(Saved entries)
***

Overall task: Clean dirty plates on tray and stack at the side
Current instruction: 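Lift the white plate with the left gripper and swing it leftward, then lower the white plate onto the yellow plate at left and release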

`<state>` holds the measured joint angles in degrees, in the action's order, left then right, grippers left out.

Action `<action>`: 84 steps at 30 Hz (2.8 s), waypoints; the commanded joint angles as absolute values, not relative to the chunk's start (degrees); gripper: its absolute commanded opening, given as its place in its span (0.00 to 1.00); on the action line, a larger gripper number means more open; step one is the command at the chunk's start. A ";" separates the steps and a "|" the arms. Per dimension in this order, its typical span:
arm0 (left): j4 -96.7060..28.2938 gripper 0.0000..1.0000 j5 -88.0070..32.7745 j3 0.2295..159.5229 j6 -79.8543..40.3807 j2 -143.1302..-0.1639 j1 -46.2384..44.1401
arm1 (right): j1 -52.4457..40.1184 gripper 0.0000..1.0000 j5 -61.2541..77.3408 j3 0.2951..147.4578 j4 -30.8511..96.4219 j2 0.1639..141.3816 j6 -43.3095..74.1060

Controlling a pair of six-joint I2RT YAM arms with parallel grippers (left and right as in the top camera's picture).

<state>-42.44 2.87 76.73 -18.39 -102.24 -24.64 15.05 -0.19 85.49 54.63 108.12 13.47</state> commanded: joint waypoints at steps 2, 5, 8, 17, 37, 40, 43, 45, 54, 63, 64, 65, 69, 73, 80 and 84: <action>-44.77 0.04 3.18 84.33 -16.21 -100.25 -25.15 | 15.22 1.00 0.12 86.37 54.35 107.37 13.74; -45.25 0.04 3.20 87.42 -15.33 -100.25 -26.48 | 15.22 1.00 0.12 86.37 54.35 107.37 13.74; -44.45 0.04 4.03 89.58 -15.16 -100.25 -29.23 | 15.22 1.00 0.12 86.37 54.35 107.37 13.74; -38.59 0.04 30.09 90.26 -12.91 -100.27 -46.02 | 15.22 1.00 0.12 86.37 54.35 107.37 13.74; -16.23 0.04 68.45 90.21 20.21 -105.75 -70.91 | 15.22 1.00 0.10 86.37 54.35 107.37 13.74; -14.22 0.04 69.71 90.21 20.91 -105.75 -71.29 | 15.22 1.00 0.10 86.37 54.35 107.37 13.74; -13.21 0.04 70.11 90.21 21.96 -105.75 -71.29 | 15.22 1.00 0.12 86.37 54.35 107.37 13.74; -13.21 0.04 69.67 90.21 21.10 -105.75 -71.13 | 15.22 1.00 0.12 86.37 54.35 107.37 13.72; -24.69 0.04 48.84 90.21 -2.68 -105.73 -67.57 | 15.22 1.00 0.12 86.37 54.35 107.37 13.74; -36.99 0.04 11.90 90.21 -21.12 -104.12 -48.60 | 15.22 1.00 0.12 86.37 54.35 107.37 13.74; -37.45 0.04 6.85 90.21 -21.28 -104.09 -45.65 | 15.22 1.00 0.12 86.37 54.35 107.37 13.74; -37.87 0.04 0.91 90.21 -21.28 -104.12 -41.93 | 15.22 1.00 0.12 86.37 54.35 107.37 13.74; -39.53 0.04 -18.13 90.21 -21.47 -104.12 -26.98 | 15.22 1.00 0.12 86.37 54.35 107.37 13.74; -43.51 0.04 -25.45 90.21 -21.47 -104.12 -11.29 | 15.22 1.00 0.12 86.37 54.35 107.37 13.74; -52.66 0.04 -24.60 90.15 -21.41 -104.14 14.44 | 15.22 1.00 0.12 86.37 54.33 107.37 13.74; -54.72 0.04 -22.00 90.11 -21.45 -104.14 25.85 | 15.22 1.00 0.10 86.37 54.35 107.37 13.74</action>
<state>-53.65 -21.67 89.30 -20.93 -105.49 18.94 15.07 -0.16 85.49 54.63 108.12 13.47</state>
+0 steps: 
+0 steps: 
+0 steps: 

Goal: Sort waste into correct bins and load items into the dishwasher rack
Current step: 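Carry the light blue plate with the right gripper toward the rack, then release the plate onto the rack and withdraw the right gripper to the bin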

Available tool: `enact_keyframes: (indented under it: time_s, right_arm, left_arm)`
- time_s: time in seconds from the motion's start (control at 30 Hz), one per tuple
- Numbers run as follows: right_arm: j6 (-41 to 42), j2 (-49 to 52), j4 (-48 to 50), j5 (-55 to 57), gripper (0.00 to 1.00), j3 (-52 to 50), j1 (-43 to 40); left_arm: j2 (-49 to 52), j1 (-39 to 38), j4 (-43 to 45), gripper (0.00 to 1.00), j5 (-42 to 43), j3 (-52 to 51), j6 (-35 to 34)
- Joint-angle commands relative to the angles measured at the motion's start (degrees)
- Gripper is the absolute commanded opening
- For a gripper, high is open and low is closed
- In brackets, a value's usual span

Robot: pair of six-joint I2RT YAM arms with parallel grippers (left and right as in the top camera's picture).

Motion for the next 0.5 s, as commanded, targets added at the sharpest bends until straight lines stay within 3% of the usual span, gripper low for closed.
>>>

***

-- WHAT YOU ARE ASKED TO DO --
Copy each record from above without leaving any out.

-- EXERCISE OUTPUT --
Overall task: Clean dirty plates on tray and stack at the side
Current instruction: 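Lift the white plate with the left gripper and swing it leftward, then lower the white plate onto the yellow plate at left and release
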
`<state>` holds the measured joint angles in degrees, in the action's order, left then right, grippers left out.

Action `<action>`: 84 steps at 30 Hz (2.8 s), waypoints; the commanded joint angles as absolute values, not relative to the chunk's start (degrees); gripper: its absolute commanded opening, given as its place in its span (0.00 to 1.00); on the action line, a larger gripper number means more open; step one is the command at the chunk's start. A ";" separates the steps and a "|" the arms. Per dimension in this order, its typical span:
arm0 (left): j4 -96.7060..28.2938 gripper 0.0000..1.0000 j5 -88.0070..32.7745 j3 0.2295..159.5229 j6 -79.8543..40.3807 j2 -143.1302..-0.1639 j1 -46.2384..44.1401
arm1 (right): j1 -52.4457..40.1184 gripper 0.0000..1.0000 j5 -61.2541..77.3408 j3 0.2951..147.4578 j4 -30.8511..96.4219 j2 0.1639..141.3816 j6 -43.3095..74.1060

Controlling a pair of six-joint I2RT YAM arms with parallel grippers (left and right as in the top camera's picture).

<state>-42.44 2.87 76.73 -18.39 -102.24 -24.64 15.05 -0.19 85.49 54.63 108.12 13.47</state> commanded: joint waypoints at steps 2, 5, 8, 17, 37, 40, 43, 45, 54, 63, 64, 65, 69, 73, 80 and 84: <action>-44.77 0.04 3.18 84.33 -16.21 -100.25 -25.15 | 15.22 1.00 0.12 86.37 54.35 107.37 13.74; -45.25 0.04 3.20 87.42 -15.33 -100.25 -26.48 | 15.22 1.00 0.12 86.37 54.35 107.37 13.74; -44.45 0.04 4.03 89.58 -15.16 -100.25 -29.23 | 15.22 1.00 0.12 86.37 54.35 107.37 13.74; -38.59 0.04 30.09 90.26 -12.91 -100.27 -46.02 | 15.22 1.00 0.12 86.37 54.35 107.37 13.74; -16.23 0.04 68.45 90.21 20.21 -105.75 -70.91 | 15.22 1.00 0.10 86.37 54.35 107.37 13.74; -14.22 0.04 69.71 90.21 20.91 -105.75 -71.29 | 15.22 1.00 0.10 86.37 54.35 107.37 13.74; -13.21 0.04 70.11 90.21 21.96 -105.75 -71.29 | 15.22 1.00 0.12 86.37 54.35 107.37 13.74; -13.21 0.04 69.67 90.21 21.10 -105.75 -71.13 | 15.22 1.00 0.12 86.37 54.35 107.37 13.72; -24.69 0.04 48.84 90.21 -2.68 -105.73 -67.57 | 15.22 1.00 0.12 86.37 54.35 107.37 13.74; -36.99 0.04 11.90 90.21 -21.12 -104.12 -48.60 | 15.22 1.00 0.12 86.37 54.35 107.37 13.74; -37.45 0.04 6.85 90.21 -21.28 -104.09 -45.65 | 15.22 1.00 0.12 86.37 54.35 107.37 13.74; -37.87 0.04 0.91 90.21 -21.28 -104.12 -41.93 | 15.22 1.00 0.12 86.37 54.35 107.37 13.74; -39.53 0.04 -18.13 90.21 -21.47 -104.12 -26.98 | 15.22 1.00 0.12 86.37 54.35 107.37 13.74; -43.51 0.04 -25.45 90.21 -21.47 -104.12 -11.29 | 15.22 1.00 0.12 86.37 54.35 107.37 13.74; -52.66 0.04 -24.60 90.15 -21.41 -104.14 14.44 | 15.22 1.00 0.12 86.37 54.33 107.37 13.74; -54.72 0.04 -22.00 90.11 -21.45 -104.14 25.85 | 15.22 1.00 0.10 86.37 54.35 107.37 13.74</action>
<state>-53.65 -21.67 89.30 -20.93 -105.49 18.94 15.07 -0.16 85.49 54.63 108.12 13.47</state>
+0 steps: 
+0 steps: 
+0 steps: 

Goal: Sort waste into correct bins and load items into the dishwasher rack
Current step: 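Carry the light blue plate with the right gripper toward the rack, then release the plate onto the rack and withdraw the right gripper to the bin
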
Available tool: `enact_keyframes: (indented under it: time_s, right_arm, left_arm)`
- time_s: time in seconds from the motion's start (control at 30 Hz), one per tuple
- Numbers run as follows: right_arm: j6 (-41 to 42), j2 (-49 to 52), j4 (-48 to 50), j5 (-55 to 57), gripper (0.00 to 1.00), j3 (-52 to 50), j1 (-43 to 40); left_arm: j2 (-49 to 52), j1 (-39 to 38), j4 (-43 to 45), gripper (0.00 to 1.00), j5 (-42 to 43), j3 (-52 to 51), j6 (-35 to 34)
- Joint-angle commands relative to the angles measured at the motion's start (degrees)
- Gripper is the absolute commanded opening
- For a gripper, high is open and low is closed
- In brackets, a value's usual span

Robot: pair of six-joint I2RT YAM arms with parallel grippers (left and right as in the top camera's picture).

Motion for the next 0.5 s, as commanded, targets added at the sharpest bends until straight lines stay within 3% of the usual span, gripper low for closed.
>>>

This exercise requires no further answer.